May the Night Take Me
for Writers Unite!
By: Kelli J Gavin 

I can’t do this anymore.  I live my life waiting. Waiting for my next meal or for it
to rain. Waiting to find something to catch the rain in.  Hoping it will be today. I wait
to hopefully smell coffee brewing again one day, but until then, I hold my mug and
remember a time when drinking the first cup each morning was the best part of my day.
I wait for the hunger to subside, and for that pain deep in my gut to lessen.  I wait for all
of this to end. But will it? Will it ever be any better? The only way out is death. I pray
some nights I will die in my sleep. Yet I continue to rise at dawn each new day.

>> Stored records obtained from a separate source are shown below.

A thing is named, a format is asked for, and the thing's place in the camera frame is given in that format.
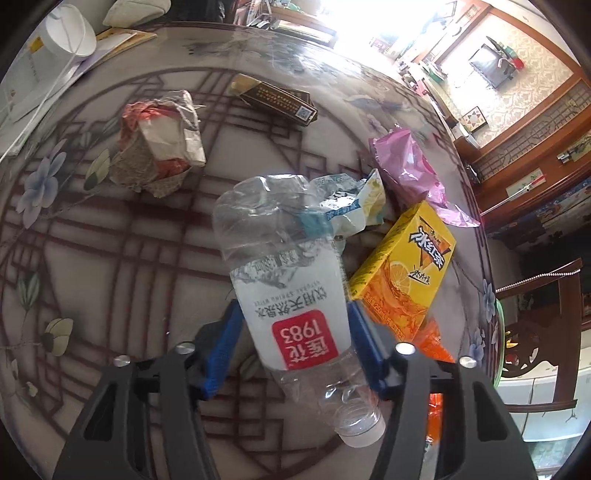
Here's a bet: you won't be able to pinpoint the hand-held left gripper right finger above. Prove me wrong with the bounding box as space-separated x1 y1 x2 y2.
348 302 539 480

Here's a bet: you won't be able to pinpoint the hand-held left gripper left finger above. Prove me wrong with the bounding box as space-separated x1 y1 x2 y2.
53 300 243 480

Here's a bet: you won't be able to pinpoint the orange snack bag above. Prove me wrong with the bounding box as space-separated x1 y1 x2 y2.
410 318 456 446

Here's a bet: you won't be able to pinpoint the crushed clear plastic bottle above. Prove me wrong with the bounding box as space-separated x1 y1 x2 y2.
212 174 387 449

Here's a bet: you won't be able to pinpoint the green rimmed red basin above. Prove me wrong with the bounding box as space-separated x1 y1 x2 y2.
488 299 508 389

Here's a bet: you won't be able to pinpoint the pink foil wrapper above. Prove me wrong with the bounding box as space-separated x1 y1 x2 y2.
369 128 481 228

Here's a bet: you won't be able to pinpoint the dark brown cigarette box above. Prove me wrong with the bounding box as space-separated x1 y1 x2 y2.
229 73 319 127

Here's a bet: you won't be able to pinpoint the yellow drink carton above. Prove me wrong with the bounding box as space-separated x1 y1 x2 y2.
348 200 457 343

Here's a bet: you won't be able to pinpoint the crumpled blue white wrapper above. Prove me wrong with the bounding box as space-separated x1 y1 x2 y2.
313 168 387 239

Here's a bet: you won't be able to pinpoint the carved wooden chair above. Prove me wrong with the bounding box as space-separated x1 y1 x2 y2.
495 258 584 408

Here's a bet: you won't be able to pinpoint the crumpled red white paper wrapper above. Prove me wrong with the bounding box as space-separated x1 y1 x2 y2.
108 89 208 199

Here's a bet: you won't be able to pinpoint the small patterned framed picture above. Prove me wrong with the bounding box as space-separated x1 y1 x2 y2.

I used to wait for Carrie to return. She must have been overcome by the road gangs. 
I wished that would happen to me. Not that I could have taken her place, more so that
I would have been with her and benefited from the same fate.  A fate that meant I
wouldn’t be here anymore. Waking up each morning and taking my first conscious breath,
I wish for death. It is the only thing I wish for anymore. 

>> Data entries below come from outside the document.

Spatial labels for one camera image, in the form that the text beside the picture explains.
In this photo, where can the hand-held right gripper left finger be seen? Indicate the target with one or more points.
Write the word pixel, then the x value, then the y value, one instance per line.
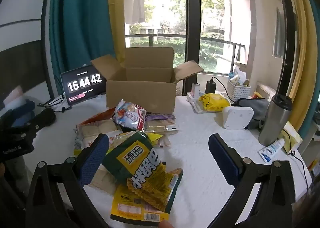
pixel 96 155

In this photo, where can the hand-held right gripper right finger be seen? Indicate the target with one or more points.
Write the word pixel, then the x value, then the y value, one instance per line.
pixel 222 157

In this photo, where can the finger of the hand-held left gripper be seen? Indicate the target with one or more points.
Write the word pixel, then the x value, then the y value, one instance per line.
pixel 45 117

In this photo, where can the white label toast bread packet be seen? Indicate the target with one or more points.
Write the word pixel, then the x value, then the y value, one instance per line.
pixel 100 140

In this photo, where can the orange bread packet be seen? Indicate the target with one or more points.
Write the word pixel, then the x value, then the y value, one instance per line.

Carrie and I had been together for 10 years before the invasion.  10 years is never
enough time when you are with the love of your life. She made me feel like a better man,
one that could and would succeed because Carrie was by my side. My wife, my
cheerleader, the lover of my soul. 

When I ripped my leg open on a fence I was attempting to jump over, Carrie said she
would go in search of medication, antibiotics, anything that could help me. She wouldn’t
look at me, but kissed me hard and told me she loved me.  Loved me so much it hurt. As
I laid in that bed wincing from the pain in my leg, I didn’t ask her to promise she would
return to me. 

The first six months, I believed she was coming back.  The next two years, I let my thoughts
get the best of me.  Carrie left me, lied about getting medication and never had any plans
of returning. How can it be true?  If she even felt an ounce of what I have always felt for her,
she would never be able to live separate from me. I was knitted to her and she to me. At least
that is what I have convinced myself. Something must have happened to her.

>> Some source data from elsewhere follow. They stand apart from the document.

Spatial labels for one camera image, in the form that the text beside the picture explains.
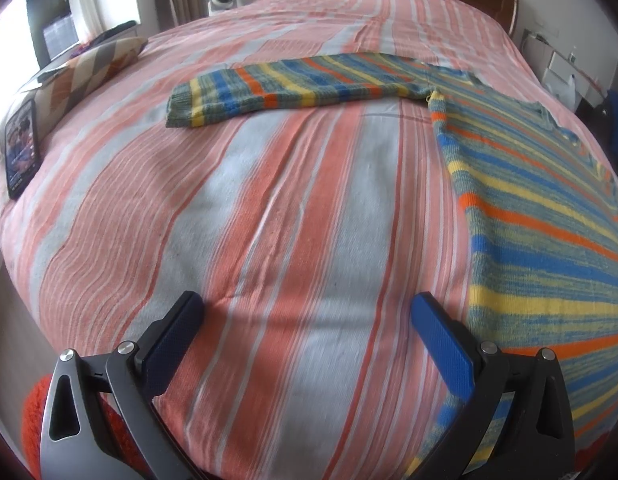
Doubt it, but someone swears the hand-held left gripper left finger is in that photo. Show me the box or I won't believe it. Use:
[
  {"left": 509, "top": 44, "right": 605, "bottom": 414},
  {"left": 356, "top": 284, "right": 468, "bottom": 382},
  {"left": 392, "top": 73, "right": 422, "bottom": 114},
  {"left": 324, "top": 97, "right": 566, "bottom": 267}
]
[{"left": 39, "top": 290, "right": 210, "bottom": 480}]

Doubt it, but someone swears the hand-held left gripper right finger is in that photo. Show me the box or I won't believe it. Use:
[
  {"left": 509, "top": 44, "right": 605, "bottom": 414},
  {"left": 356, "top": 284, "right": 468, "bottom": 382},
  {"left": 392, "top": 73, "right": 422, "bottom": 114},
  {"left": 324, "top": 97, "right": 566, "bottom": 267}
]
[{"left": 409, "top": 292, "right": 576, "bottom": 480}]

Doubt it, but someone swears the striped knit sweater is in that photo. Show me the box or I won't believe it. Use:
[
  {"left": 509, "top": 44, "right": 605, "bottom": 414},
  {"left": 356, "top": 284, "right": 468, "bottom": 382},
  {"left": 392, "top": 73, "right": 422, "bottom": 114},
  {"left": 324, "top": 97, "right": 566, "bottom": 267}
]
[{"left": 165, "top": 52, "right": 618, "bottom": 476}]

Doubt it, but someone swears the bed with pink striped cover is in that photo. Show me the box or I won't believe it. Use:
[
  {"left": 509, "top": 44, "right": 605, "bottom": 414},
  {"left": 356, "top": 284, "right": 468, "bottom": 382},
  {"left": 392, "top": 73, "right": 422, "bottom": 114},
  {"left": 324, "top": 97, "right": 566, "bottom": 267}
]
[{"left": 0, "top": 0, "right": 618, "bottom": 480}]

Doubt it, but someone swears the smartphone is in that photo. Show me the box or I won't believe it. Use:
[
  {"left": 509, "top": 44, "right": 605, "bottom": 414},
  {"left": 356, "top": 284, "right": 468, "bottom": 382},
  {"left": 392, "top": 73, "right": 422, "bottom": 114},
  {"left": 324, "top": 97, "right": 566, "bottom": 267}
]
[{"left": 4, "top": 99, "right": 42, "bottom": 200}]

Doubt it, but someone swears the white plastic bag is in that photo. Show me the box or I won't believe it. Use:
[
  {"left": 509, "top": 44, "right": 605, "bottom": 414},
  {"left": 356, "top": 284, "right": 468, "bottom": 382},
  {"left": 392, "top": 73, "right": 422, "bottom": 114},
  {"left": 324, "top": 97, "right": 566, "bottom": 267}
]
[{"left": 554, "top": 74, "right": 580, "bottom": 107}]

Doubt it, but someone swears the checked pillow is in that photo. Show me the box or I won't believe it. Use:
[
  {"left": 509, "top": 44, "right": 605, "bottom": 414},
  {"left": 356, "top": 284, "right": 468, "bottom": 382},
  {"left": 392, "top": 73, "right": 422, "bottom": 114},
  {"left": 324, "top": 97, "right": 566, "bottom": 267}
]
[{"left": 0, "top": 35, "right": 150, "bottom": 156}]

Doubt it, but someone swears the white desk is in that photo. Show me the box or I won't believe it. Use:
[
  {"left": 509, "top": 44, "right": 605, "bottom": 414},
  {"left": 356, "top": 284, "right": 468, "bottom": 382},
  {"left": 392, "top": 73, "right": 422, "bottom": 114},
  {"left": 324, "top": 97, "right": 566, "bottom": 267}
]
[{"left": 521, "top": 27, "right": 618, "bottom": 111}]

My leg has never fully healed, yet I was able to rid myself of infection.  The scarring is
still painful to the touch and my pronounced shuffle of my weakened leg announces my
arrival at our community meetings.  The community meetings I now run. I am in charge.
A small group of 37 which was once a large group of 94. Sickness raged and many
have given up. Given up in the night.  Given up on the hope a new dawn sometimes brings.
For now I will stay. I will lead this hodgepodge group. I will direct and mediate. Until
we decide what to do next. But then, I will pray again that the night will take me.